Aim of the task =
In the entries below, begin at the line that has "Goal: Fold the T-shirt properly" and stop after the line that has "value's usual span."; output those lines exactly, leaving out pictures.

Data to examine =

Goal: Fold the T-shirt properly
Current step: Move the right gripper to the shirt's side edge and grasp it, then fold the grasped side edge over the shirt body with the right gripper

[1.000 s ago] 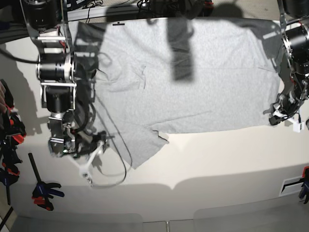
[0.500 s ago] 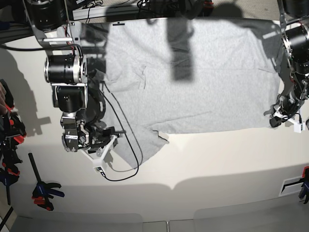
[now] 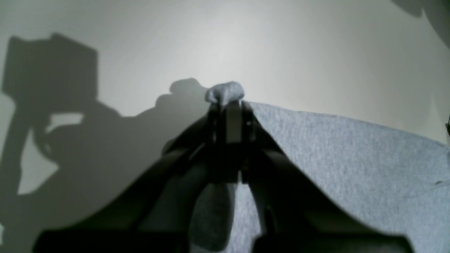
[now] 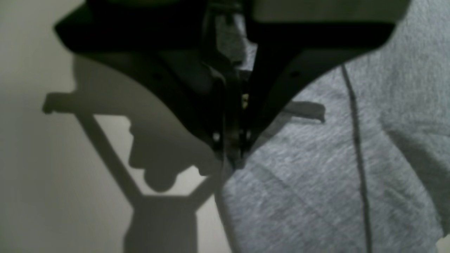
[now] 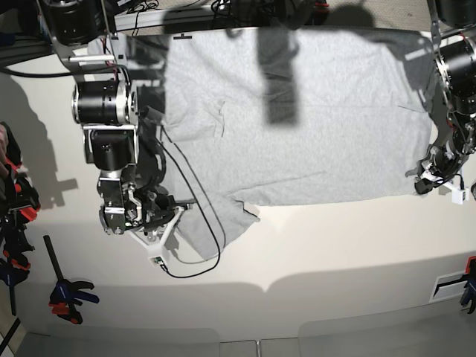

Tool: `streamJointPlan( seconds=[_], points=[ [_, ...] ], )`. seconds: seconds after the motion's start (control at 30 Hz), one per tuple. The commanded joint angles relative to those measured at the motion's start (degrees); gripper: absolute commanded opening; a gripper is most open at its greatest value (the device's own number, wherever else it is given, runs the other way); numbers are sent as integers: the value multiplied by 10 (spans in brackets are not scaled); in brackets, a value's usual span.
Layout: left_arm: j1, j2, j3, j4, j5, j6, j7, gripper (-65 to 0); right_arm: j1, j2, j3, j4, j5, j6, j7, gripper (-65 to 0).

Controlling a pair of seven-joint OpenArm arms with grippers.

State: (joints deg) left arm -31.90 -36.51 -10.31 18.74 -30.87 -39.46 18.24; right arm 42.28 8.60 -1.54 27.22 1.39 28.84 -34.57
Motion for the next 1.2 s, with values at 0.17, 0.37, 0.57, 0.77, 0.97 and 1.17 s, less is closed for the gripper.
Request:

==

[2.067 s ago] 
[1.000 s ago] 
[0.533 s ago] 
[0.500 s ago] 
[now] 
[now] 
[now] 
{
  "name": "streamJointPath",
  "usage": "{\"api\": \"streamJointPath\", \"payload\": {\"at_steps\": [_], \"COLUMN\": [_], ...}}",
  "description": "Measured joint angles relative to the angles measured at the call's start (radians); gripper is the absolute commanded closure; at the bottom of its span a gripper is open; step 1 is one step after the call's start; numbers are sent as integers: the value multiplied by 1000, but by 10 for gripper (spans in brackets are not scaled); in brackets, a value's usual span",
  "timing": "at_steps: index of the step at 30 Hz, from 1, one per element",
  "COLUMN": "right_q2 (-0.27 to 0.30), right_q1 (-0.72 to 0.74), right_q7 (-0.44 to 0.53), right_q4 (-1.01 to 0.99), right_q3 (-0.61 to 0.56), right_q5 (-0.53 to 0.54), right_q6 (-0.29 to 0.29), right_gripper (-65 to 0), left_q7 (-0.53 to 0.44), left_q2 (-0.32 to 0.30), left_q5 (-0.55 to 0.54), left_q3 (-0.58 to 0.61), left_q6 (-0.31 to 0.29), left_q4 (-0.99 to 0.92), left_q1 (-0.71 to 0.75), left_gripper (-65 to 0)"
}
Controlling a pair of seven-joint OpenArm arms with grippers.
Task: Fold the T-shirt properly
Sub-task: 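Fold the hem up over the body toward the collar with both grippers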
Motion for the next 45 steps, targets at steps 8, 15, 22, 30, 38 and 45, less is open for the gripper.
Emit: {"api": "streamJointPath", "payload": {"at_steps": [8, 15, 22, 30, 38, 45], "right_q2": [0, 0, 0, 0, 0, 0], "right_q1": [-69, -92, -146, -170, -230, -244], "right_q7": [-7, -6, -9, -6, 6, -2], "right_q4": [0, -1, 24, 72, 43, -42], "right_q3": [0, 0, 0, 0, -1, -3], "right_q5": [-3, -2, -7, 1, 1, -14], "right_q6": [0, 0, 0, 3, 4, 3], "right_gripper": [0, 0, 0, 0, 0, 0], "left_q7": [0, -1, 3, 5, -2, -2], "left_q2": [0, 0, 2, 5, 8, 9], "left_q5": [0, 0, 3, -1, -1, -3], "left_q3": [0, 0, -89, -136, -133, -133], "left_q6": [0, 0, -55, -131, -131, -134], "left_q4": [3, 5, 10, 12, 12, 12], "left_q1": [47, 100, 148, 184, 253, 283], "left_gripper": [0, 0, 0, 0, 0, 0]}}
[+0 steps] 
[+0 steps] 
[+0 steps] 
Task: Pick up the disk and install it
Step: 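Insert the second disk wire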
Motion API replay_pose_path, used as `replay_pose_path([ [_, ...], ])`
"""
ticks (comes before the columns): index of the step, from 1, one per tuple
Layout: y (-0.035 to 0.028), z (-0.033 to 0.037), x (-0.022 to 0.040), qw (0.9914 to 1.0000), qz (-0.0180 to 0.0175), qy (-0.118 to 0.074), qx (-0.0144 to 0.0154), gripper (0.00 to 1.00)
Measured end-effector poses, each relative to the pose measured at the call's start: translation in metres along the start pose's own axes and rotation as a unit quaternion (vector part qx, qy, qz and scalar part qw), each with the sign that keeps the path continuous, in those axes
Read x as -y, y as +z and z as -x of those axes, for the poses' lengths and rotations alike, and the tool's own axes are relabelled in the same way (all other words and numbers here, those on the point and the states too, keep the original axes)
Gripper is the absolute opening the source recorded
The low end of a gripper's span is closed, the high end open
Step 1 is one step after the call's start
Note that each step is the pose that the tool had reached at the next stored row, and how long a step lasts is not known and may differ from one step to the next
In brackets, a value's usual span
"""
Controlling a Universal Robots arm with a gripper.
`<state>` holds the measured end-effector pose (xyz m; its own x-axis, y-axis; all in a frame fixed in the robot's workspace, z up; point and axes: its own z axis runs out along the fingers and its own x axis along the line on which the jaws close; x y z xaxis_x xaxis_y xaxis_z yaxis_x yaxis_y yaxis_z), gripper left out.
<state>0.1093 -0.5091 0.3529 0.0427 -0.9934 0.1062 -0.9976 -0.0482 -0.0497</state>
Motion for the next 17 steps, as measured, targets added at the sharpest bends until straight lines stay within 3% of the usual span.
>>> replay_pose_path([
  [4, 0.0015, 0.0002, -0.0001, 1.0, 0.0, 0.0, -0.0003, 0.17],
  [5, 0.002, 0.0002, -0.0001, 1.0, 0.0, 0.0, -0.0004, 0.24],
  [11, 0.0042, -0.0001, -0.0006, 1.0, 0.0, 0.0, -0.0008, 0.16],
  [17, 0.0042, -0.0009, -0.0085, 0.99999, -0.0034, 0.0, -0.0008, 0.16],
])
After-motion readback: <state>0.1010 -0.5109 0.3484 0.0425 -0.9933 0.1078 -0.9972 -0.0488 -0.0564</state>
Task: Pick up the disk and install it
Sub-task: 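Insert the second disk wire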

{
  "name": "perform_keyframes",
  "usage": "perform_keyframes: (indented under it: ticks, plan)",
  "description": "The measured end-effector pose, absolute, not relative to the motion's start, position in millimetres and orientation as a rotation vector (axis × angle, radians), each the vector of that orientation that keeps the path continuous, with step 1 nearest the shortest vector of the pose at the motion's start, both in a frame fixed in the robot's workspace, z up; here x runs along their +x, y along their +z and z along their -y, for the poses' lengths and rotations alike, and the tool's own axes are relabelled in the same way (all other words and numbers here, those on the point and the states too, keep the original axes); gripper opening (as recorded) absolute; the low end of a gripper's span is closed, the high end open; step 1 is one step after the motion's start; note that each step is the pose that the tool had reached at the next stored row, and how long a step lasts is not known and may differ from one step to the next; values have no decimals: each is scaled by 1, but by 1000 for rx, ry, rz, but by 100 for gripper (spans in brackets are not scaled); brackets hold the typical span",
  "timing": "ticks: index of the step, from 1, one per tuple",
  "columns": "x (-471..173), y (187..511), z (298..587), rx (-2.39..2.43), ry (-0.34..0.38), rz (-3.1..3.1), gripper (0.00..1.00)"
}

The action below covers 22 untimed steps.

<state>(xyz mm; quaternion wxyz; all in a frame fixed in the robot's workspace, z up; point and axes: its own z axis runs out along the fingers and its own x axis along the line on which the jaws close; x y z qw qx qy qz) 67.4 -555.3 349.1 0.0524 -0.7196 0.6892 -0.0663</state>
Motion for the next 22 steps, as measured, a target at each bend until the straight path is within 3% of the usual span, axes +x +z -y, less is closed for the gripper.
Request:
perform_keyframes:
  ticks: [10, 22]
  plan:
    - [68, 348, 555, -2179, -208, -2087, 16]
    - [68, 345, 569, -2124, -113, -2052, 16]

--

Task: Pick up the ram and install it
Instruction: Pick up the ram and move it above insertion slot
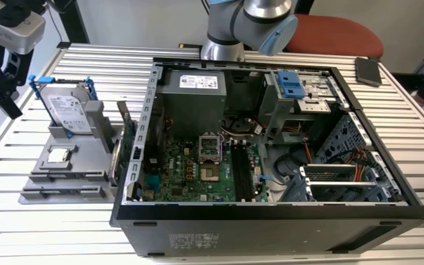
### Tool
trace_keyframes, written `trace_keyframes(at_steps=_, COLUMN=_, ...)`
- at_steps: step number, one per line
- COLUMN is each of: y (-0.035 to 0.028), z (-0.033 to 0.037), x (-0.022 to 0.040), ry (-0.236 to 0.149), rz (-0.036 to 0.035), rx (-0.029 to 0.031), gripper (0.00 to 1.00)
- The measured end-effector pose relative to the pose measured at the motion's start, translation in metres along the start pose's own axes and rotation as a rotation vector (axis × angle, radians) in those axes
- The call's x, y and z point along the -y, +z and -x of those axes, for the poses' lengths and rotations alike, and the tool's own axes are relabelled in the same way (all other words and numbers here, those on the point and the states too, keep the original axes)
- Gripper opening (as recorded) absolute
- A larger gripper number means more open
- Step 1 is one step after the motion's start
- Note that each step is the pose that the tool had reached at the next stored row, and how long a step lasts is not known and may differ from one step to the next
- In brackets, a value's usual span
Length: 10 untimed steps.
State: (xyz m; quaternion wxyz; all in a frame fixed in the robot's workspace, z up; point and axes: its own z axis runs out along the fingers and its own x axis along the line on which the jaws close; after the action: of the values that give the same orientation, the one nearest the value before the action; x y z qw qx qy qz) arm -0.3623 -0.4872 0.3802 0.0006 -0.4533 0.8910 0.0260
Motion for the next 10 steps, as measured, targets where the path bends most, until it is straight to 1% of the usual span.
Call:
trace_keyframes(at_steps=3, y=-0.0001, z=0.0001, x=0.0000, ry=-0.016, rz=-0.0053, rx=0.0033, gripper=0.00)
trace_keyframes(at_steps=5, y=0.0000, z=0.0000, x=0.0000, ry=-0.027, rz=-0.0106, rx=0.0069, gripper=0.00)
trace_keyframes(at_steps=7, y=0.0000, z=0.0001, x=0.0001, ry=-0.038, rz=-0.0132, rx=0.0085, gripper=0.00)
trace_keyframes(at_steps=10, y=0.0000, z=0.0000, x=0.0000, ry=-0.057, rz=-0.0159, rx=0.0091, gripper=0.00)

Result of this exercise =
Goal: Fold the T-shirt properly
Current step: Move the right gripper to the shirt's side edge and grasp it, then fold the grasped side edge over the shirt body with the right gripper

[1.000 s ago] 
[0.500 s ago] 
[now] 
[now] 
[now] 

Tool: `streamJointPlan( seconds=[_], points=[ [_, ...] ], )`. seconds: seconds after the motion's start (control at 30 Hz), one per tuple. The commanded joint angles relative to those measured at the motion's start (degrees); gripper: absolute commanded opening; a gripper is most open at its greatest value (the device's own number, wherever else it is given, runs the other way); numbers are sent as integers: the value multiplied by 10 (spans in brackets are not scaled); in brackets, a value's usual span.

The exercise is now finished.